[Task requirements] Repeat only the lines below from the one containing "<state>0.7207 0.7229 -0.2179" through the one containing "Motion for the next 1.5", inclusive, exactly as written.
[[ Exercise data open ]]
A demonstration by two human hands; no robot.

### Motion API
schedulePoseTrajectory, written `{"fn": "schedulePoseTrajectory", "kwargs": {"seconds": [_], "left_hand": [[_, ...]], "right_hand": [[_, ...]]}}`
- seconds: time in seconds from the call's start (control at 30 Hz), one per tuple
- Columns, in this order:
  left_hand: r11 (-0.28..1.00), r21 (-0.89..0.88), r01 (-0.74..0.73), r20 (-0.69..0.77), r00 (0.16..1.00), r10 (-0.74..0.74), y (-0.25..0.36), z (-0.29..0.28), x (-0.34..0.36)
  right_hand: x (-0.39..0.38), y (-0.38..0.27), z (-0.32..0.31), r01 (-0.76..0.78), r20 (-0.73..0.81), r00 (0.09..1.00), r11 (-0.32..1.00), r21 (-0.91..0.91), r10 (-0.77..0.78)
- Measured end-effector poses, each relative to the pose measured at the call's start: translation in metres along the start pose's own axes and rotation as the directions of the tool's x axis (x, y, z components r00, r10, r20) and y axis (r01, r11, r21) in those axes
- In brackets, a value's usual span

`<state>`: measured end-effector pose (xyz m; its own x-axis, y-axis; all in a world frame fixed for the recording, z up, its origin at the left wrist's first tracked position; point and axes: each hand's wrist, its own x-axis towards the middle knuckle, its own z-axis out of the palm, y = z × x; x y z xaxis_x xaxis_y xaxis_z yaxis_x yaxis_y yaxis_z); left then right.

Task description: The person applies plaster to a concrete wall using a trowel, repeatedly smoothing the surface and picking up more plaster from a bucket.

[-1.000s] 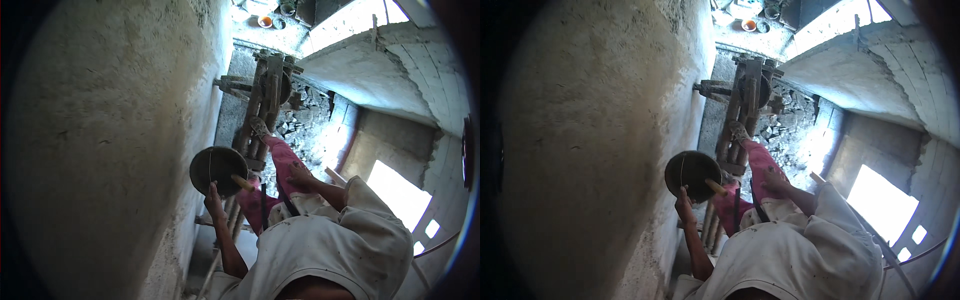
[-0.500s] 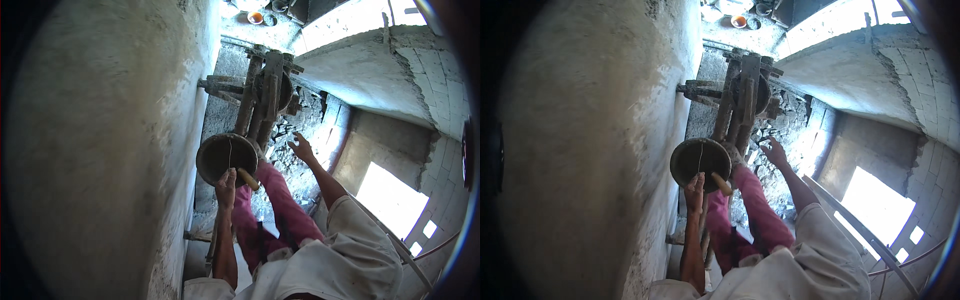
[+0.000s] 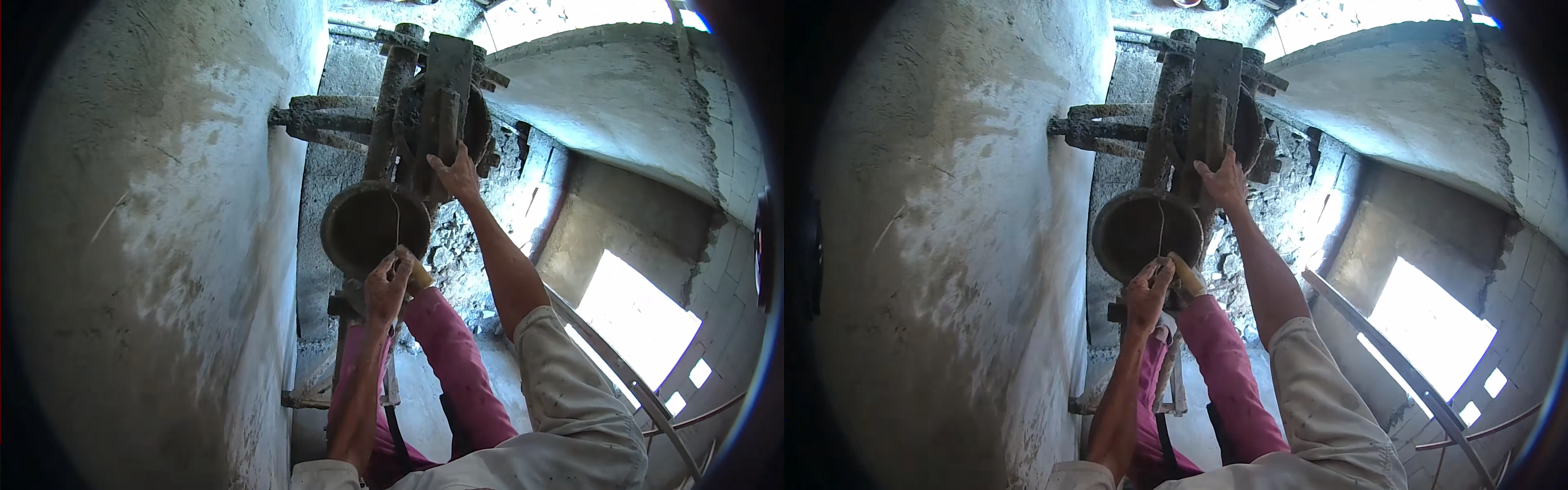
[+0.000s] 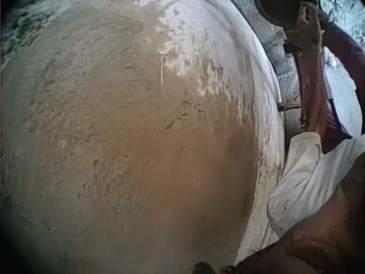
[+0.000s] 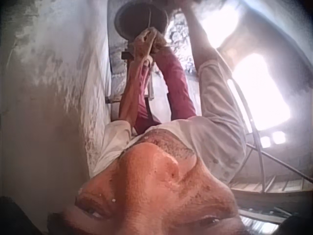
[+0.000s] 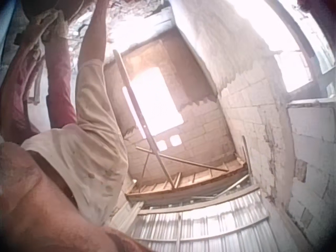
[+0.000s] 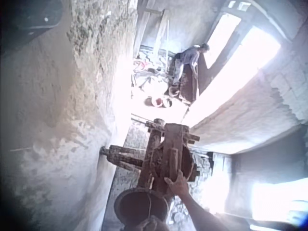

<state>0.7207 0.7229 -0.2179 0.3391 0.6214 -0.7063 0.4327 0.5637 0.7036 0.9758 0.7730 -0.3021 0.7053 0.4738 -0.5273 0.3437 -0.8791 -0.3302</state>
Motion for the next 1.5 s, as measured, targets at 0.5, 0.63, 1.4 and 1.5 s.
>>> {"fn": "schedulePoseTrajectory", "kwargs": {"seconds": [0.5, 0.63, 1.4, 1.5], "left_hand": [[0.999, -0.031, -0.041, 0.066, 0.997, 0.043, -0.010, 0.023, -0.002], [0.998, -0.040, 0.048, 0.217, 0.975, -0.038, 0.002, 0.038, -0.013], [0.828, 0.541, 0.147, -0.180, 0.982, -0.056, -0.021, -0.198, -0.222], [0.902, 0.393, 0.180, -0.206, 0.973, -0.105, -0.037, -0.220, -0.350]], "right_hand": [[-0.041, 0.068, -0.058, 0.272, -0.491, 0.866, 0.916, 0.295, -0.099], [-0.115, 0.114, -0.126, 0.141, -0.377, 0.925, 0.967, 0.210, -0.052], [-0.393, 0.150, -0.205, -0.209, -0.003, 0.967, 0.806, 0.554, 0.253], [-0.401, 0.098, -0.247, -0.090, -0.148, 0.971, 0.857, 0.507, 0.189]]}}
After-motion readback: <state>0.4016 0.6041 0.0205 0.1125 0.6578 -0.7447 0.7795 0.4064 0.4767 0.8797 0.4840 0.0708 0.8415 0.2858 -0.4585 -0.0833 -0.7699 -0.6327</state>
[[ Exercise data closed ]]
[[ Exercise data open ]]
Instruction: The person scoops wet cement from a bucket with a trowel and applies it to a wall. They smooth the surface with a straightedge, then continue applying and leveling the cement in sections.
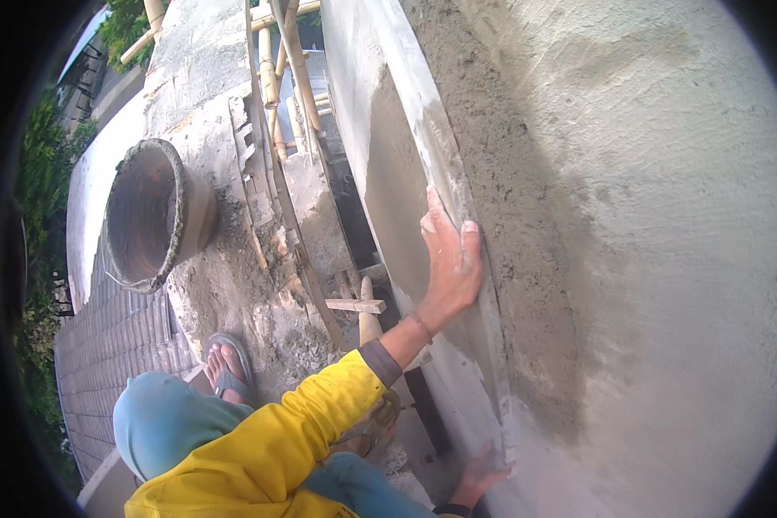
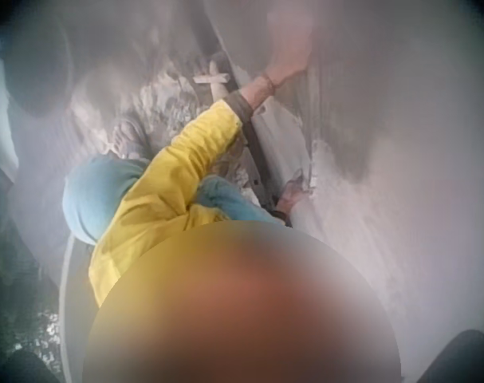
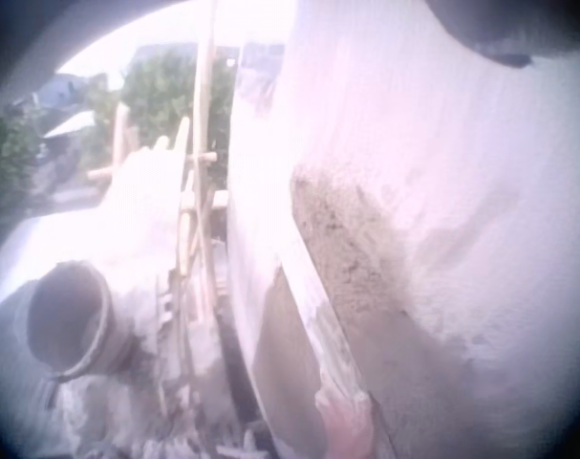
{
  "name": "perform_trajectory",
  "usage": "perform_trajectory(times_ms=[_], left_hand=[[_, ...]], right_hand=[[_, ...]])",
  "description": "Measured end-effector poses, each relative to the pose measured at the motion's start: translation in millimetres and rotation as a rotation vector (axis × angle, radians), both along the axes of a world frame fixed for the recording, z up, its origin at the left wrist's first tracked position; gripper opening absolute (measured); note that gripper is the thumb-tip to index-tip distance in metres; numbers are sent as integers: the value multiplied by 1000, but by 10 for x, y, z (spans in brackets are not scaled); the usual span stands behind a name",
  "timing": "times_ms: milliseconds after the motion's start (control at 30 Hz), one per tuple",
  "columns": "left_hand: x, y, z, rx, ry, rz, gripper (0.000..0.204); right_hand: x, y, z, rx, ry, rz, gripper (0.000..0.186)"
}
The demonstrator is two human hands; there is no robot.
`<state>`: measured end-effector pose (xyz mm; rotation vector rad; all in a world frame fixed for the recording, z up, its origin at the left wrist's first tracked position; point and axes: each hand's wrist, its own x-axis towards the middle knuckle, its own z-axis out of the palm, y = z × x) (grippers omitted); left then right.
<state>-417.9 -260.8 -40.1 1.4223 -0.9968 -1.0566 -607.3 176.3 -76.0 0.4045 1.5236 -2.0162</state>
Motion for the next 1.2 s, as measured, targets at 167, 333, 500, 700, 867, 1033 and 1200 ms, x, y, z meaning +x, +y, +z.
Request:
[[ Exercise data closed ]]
[Answer section]
<state>0.7207 0.7229 -0.2179 0.3391 0.6214 -0.7063 0.4327 0.5637 0.7036 0.9758 0.7730 -0.3021 0.7053 0.4738 -0.5273 0.3437 -0.8791 -0.3302</state>
Motion for the next 1.5 s, as measured, targets at 0.5, 0.63, 1.4 and 1.5 s.

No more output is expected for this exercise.